Pour la deuxième année consécutive la plupart des cérémonies de vœux sont annulées et nous privent de ces échanges rituels qui égaient un premier mois calendaire jamais très folichon. Sous cet aspect-là, prenons la nouvelle offensive du Covid de façon positive: ce dry january sous la contrainte permet de préparer au mieux un printemps politique sportif.

En revanche, la période est franchement plus désagréable sous ses aspects opérationnels: des offres de transport réduites par manque de personnel en ce début janvier, c’est un quotidien perturbé pour tous ceux qui n’ont pas d’autre choix que de prendre métros, bus ou trams. Une sorte de double peine pour les exclus du télétravail.

Des offres de transport réduites par manque de personnel, c’est la double peine pour les exclus du télétravail

Bon, l’excuse Covid est parfois un peu vite dégainée par les communicants pour camoufler quelques turpitudes internes moins avouables, mais là n’est pas le plus important: le variant Omicron achève de rappeler la sensibilité d’un certain nombre de services essentiels. Et à vrai dire, c’est une bonne chose.

Qui dit services essentiels dit souvent servitudes d’emploi. En l’occurrence, les contraintes de rythmes et d’horaires de travail sont moins bien acceptées par nombre de salariés après deux années de pandémie.
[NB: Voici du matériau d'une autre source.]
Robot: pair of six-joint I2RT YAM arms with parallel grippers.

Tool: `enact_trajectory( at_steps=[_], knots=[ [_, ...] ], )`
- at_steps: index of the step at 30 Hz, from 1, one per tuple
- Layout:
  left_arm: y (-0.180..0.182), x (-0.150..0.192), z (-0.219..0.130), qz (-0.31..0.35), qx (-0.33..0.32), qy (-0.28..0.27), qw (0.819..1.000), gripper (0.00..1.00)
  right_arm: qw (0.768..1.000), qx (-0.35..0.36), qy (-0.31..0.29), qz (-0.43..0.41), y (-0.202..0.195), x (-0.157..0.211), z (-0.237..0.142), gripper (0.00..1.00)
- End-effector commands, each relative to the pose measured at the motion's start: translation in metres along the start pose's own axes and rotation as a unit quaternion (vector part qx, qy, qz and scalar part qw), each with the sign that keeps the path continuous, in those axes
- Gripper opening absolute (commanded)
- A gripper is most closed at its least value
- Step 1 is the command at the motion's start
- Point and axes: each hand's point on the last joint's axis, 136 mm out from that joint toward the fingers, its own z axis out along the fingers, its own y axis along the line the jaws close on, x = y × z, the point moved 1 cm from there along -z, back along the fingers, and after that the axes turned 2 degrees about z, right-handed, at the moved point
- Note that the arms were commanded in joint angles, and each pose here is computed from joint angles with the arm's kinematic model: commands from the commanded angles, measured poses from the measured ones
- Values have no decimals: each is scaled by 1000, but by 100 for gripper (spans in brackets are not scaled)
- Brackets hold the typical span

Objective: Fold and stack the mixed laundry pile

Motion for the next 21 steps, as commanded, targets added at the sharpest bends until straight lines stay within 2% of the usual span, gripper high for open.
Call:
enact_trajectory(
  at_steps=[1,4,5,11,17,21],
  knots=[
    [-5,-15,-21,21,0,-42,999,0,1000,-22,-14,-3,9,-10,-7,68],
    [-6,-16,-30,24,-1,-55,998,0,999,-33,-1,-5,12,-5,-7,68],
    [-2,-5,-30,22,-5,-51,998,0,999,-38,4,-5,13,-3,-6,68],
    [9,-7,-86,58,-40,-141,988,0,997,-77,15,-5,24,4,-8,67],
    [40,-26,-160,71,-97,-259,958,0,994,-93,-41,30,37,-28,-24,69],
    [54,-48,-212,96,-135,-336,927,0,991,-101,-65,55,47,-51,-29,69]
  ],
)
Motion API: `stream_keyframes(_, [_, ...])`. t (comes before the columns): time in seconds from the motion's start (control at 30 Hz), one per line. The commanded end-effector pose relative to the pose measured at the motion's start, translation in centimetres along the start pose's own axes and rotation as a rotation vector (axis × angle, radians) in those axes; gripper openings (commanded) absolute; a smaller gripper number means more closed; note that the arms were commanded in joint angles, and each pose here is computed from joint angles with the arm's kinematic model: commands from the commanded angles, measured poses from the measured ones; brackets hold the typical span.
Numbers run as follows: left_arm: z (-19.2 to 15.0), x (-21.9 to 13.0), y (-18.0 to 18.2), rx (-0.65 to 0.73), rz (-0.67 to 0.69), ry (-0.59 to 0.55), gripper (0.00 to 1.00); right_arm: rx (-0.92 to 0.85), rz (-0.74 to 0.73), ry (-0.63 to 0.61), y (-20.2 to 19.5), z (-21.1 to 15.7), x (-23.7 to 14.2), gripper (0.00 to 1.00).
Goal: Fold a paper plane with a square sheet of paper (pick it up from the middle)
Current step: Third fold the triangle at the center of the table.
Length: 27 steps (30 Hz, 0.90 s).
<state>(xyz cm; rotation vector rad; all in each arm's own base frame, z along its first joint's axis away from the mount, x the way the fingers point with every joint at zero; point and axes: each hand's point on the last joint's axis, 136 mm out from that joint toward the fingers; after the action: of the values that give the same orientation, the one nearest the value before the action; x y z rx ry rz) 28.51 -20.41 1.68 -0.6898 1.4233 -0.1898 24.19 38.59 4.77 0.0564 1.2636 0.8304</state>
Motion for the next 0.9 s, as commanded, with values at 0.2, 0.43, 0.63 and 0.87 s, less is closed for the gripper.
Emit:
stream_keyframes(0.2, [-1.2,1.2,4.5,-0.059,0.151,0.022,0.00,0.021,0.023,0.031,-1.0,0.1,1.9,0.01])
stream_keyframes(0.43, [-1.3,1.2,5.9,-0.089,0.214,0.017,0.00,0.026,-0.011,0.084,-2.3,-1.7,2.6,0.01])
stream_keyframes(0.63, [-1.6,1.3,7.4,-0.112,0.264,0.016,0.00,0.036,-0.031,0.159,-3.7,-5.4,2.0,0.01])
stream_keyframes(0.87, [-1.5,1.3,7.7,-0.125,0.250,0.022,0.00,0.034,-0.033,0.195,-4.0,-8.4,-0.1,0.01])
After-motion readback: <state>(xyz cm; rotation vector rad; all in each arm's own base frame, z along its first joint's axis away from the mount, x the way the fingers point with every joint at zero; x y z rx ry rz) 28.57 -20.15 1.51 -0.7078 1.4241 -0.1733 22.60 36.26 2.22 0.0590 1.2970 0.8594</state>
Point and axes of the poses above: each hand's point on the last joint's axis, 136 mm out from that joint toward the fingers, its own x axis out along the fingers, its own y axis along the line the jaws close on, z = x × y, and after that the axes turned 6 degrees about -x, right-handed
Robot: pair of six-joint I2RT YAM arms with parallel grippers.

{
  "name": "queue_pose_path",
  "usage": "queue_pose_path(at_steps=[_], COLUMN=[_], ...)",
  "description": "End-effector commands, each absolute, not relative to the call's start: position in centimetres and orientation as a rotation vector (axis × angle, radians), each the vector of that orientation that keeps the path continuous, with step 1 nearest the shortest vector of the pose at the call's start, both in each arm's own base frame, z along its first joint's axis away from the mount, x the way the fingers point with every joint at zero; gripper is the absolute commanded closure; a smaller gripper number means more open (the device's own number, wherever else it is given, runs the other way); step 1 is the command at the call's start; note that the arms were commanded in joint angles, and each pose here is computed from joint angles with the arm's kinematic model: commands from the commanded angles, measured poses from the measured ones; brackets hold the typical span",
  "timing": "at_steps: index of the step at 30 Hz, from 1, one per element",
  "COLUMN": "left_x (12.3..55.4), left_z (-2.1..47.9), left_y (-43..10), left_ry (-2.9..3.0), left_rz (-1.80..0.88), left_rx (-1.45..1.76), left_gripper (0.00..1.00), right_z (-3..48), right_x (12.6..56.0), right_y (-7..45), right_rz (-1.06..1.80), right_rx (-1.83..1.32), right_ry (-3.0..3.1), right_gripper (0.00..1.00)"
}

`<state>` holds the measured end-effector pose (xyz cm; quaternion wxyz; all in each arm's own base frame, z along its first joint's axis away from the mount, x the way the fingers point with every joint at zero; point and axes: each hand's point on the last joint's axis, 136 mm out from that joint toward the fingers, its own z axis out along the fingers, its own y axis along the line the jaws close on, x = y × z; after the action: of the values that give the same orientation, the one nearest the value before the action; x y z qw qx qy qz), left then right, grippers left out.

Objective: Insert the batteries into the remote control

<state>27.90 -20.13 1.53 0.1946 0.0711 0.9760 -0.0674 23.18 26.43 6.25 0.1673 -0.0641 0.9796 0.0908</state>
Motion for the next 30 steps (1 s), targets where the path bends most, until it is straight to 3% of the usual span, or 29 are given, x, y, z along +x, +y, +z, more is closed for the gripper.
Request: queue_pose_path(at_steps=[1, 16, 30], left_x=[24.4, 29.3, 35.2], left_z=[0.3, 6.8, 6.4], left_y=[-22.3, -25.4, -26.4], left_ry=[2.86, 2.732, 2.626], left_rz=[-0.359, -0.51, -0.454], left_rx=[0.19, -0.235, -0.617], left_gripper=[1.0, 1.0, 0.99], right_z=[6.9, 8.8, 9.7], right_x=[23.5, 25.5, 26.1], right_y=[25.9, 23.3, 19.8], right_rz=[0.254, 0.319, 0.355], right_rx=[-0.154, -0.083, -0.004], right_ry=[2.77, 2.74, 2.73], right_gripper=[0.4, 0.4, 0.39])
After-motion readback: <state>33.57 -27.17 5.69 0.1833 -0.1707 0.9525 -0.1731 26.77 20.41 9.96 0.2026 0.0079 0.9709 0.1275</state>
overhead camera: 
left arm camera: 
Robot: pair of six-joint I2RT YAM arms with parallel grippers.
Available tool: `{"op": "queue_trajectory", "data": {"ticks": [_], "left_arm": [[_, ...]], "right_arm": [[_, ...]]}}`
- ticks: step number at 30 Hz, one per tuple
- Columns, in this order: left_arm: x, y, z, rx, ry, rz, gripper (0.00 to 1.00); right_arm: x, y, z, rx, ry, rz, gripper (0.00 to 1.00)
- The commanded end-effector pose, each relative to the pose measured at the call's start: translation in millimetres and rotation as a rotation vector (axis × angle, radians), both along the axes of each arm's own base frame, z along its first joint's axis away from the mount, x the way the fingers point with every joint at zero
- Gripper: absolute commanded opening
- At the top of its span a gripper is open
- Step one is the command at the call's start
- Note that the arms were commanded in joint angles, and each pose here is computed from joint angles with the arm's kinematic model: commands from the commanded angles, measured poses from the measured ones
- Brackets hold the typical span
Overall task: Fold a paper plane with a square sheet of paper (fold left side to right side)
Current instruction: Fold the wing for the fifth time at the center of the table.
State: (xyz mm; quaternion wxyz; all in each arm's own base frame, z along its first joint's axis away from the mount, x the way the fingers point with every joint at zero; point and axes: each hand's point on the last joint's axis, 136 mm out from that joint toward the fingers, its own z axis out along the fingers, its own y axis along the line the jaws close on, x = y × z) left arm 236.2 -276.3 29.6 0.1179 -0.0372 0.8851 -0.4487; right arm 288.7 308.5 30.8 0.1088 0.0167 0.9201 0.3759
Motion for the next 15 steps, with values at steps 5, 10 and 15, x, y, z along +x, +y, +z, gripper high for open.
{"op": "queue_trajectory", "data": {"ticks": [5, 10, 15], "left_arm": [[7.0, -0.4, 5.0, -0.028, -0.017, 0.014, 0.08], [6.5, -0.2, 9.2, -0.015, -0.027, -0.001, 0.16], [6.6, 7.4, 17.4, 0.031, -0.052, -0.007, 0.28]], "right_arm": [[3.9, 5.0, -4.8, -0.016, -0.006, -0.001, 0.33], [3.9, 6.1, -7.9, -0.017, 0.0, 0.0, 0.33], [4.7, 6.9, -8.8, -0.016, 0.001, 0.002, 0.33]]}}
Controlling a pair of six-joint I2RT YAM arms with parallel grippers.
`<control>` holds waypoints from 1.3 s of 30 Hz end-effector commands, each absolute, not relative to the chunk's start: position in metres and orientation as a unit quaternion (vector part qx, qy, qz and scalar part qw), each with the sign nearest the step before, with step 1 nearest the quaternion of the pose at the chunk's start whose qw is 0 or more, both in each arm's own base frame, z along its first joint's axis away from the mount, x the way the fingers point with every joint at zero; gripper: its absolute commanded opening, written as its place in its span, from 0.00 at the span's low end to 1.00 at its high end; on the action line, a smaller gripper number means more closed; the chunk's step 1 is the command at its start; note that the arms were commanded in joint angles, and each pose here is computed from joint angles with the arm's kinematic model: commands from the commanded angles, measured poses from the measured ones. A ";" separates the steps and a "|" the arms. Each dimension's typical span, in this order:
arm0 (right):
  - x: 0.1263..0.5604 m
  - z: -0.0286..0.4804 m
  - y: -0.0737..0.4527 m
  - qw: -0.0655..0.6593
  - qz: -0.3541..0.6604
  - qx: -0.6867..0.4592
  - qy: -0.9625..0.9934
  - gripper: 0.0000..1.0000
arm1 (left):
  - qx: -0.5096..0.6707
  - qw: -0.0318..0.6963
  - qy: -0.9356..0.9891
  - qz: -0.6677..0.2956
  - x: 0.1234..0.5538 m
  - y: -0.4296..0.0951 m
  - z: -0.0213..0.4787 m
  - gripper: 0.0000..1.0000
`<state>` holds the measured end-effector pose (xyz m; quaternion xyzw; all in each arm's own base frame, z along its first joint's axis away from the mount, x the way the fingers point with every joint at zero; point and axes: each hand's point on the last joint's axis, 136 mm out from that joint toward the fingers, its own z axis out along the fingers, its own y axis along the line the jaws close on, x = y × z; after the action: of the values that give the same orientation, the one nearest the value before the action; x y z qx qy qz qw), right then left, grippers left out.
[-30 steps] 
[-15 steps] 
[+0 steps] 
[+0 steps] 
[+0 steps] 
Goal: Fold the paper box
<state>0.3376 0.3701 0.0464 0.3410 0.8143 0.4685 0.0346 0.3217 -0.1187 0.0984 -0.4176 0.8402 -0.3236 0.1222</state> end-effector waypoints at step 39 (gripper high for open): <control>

Jusqu’ici la plupart des Français ne s’en émeuvaient guère – quelques applaudissements à l’adresse du personnel hospitalier, et surtout l’espoir d’un retour à la «normale», évitaient de se poser des questions trop fondamentales. Mais si la désorganisation se poursuit, l’affaire deviendrait plus embêtante pour tout un chacun….

Car les signes sont nombreux d’une pénurie de recrutements des personnels que nous qualifierons d’astreinte. «Soyez indulgents avec nos employés!», a-t-on lu cet automne dans des restaurants québécois qui jouaient franc-jeu avec leur clientèle. Verrait-on des messages similaires sur les quais et dans les hôpitaux hexagonaux: «Soyez indulgents avec les cheminots et les infirmières qui font ce qu’ils peuvent»?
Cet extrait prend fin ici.